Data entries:
+++

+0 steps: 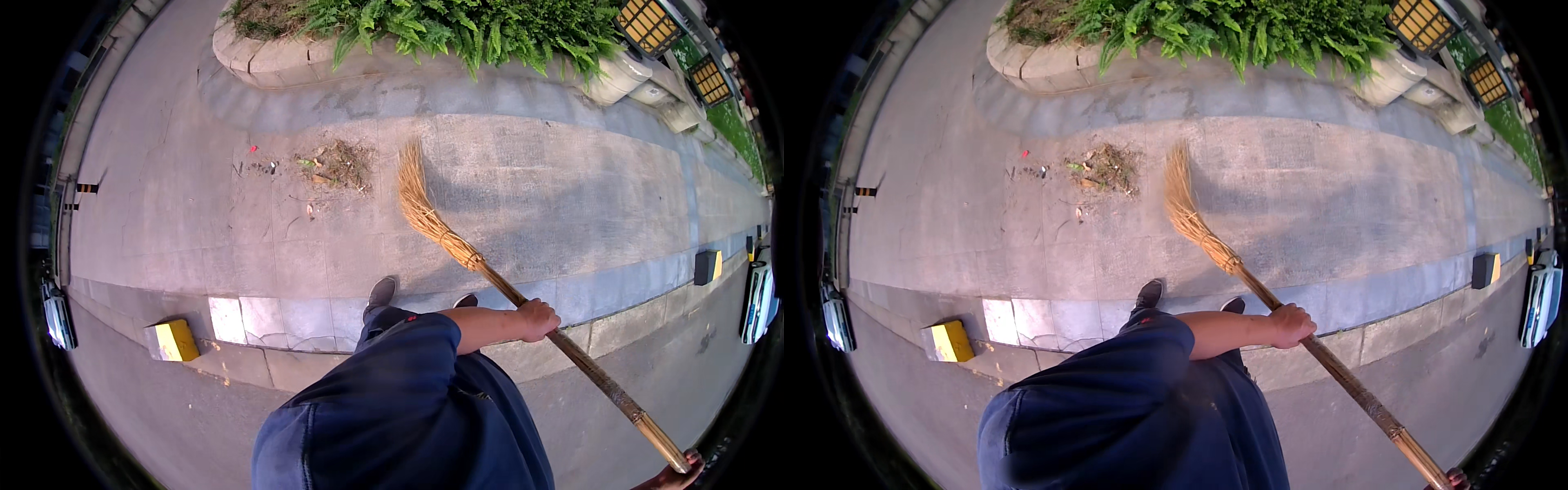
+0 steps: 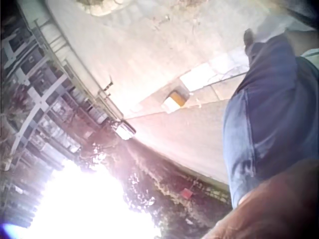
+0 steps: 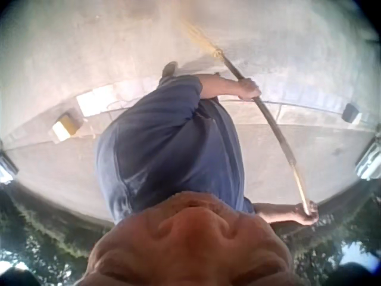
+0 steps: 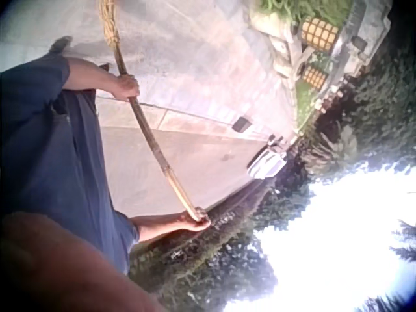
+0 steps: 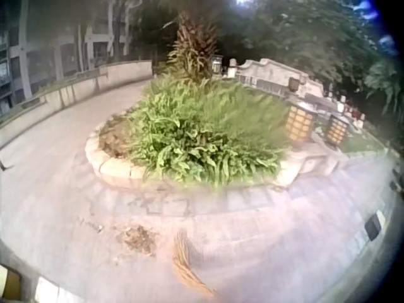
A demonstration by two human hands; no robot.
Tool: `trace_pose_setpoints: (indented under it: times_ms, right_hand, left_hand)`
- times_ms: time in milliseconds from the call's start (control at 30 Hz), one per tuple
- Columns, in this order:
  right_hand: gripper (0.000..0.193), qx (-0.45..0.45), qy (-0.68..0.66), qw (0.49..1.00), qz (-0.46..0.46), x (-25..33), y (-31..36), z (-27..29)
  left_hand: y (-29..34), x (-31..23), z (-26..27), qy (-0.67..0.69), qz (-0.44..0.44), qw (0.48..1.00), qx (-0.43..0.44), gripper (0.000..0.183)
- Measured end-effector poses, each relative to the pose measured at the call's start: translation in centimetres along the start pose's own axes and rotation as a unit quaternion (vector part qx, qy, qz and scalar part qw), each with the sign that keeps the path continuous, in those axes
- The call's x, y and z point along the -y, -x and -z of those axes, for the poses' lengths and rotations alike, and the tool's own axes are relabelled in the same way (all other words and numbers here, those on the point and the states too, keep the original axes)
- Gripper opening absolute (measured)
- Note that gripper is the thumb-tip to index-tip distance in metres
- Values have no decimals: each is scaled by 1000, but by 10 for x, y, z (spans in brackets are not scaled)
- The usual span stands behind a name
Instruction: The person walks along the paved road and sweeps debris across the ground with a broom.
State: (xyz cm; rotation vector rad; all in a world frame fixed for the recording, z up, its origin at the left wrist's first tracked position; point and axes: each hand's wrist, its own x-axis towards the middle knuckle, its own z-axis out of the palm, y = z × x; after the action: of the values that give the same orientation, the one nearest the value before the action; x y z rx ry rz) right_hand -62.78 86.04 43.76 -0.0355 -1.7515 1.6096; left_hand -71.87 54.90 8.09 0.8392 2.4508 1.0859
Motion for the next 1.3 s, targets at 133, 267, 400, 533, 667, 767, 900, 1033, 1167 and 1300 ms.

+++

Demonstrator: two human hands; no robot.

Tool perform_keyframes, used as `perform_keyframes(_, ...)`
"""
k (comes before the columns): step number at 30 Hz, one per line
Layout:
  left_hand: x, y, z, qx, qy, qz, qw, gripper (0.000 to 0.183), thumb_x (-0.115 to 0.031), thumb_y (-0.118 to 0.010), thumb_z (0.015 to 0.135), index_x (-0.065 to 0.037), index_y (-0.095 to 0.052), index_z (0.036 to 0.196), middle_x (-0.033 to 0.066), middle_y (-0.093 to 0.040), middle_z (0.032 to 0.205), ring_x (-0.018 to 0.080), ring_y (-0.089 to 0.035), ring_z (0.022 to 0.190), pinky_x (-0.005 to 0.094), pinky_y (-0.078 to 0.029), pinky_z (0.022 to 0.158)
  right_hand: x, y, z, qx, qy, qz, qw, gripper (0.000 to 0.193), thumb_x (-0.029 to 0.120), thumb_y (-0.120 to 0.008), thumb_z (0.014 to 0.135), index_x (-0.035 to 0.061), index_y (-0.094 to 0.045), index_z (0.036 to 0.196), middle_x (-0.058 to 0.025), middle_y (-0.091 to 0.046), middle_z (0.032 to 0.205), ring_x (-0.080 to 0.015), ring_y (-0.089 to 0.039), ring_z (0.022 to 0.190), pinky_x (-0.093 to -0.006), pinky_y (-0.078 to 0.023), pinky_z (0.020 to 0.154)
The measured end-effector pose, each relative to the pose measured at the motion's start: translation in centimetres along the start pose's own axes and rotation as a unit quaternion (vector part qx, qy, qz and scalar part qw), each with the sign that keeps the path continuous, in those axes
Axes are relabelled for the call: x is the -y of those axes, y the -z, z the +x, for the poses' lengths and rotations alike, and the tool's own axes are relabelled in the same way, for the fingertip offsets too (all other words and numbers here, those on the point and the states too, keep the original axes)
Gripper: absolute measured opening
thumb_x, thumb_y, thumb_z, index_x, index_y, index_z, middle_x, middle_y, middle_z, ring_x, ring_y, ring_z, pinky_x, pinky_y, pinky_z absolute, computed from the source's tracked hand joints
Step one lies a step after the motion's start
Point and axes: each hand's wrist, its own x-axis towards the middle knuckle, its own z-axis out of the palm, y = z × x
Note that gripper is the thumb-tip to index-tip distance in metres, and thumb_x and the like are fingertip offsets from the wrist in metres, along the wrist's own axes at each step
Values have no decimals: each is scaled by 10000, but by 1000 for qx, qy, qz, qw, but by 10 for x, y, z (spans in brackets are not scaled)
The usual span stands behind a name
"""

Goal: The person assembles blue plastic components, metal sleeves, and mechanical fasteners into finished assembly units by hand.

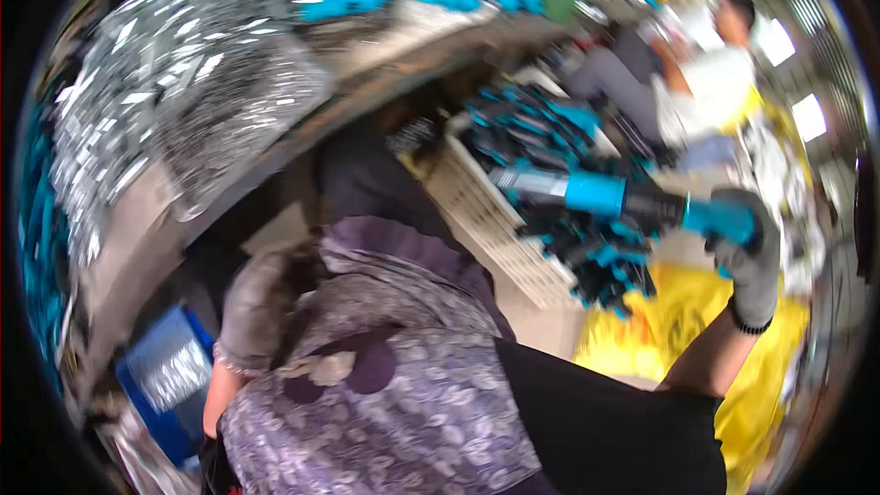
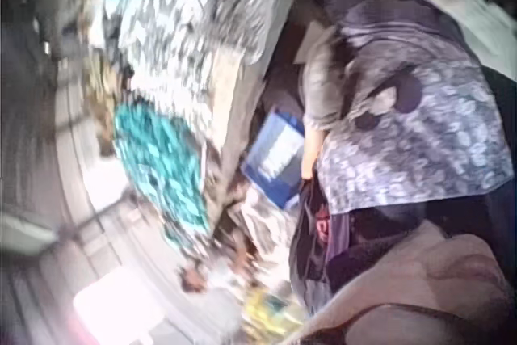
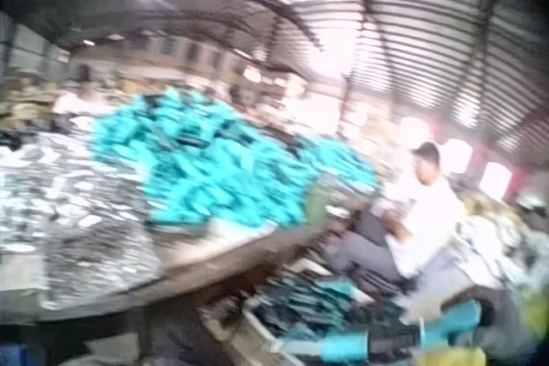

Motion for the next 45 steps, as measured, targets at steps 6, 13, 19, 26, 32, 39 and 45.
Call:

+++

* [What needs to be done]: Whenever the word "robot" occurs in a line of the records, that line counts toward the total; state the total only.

* [Solution]: 2